Ukraine notably made its Delta system — an online battlespace management system that lets Ukraine view and share real-time battlefield data and make decisions — mandatory for all combat units.

That has helped a "maturation of command" that allows Ukraine to think beyond defeating the Russian forces immediately in front of it and also think "about the deeper depths of the battlefield and how do we degrade that," Barros said.

"So really, this maturation of the command is working." He said the Delta system is having effects. "These things take time, but it's happening. And these reforms are what are slowly but surely enabling some of these Ukrainian successes that we're seeing reported out on the day-to-day now."

Barros said that Ukraine has also been intensifying its intermediate-range strikes to hit Russia's positions and logistics that support its front-line forces.

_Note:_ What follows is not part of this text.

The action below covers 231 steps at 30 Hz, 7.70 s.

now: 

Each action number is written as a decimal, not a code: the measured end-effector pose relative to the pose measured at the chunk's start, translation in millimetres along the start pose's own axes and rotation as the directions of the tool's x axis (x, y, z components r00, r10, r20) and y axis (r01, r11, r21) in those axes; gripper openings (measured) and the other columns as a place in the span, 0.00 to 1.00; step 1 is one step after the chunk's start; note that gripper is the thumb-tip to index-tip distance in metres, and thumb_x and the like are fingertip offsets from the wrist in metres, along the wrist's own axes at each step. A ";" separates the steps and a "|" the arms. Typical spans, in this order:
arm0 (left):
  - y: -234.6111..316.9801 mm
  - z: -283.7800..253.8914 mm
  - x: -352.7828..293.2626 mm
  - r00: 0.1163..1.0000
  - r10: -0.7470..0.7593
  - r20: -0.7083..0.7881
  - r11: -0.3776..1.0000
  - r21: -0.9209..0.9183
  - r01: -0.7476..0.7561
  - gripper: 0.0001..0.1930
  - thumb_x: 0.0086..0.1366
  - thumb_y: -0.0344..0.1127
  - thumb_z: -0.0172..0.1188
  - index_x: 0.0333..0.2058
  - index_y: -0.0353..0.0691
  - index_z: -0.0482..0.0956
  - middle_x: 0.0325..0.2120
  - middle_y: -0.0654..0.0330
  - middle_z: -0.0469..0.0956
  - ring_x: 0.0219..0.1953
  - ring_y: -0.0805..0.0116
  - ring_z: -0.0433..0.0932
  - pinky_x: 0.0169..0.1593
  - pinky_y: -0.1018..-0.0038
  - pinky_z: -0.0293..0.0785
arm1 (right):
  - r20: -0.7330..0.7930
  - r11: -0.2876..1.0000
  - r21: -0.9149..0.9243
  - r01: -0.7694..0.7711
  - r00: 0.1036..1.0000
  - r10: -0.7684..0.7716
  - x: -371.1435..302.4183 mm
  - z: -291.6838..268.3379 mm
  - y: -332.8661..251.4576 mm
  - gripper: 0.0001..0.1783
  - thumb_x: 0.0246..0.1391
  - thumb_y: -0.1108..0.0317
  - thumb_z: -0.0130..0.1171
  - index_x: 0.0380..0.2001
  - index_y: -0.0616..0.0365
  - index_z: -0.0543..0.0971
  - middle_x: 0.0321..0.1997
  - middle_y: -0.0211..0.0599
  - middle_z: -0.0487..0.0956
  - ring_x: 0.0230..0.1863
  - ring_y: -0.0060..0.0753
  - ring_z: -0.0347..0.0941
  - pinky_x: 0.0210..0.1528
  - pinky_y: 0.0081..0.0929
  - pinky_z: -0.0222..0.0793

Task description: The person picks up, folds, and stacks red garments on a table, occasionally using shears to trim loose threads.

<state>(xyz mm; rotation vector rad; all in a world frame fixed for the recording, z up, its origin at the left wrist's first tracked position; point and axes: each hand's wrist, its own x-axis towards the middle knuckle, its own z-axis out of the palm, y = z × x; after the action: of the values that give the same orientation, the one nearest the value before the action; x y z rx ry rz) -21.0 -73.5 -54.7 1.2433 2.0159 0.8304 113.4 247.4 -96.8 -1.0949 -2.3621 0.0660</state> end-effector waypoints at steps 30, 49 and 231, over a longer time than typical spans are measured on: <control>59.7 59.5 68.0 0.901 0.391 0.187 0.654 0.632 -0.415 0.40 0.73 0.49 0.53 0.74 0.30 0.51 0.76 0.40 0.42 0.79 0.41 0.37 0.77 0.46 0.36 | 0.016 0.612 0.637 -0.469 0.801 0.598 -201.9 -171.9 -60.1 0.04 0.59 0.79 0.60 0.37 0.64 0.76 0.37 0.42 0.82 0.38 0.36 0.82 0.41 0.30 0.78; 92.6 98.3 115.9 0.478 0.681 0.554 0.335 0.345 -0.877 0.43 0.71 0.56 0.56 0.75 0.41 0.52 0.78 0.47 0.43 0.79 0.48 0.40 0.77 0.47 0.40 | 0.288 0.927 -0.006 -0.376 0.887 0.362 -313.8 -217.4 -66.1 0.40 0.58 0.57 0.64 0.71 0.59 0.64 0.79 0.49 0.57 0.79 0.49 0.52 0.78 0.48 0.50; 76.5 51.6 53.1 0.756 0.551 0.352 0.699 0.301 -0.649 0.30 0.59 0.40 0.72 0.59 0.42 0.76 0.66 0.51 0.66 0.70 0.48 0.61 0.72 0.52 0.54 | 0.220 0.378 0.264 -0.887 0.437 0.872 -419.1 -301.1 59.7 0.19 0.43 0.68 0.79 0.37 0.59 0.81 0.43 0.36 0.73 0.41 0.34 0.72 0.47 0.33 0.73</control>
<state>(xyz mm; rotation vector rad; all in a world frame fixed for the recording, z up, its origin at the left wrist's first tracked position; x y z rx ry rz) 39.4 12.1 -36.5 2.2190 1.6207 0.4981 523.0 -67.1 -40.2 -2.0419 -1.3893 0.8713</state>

Doing that from late last year has been "degrading the Russian forces in the south," he said.

He said the progress Ukraine made across February and March had been months in the making, with planning starting in late 2025.

Ukraine has also ramped up its attacks on Russian air defense systems. Barros said that meant the area Ukraine was attacking into "had already been softened and weakened and degraded at depth for a couple of months ahead of the February ground attacks."

A man in camouflage and a helmet stands holding a large grey drone in a sunny field
Ukraine has become even better at using drones on the battlefield, a war expert said.

He said Ukraine's forces were also able to achieve more tactical dominance with drones, using them in areas where they had degraded Russian forces, including targeting Russia's Center for Advanced Unmanned Technologies' "Rubicon," a military unit focused on drone warfare.

While some observers have credited decreased Russian access to Starlink, the satellite internet provided by Elon Musk's SpaceX, for Ukraine's battlefield gains, Barros said that narrative is "oversimplified."

He said it was an "unexpected accelerator that further catalyzed Ukrainian success on this campaign," but argued Ukraine would have likely still made these gains without it.

"In fact, the Ukrainians were planning to do this. They were preparing to do this for months," he said. "The Starlink thing was sort of just a happy accelerant that further catalyzed the success in a very convenient and good way, but Starlink actually wasn't the driver of this."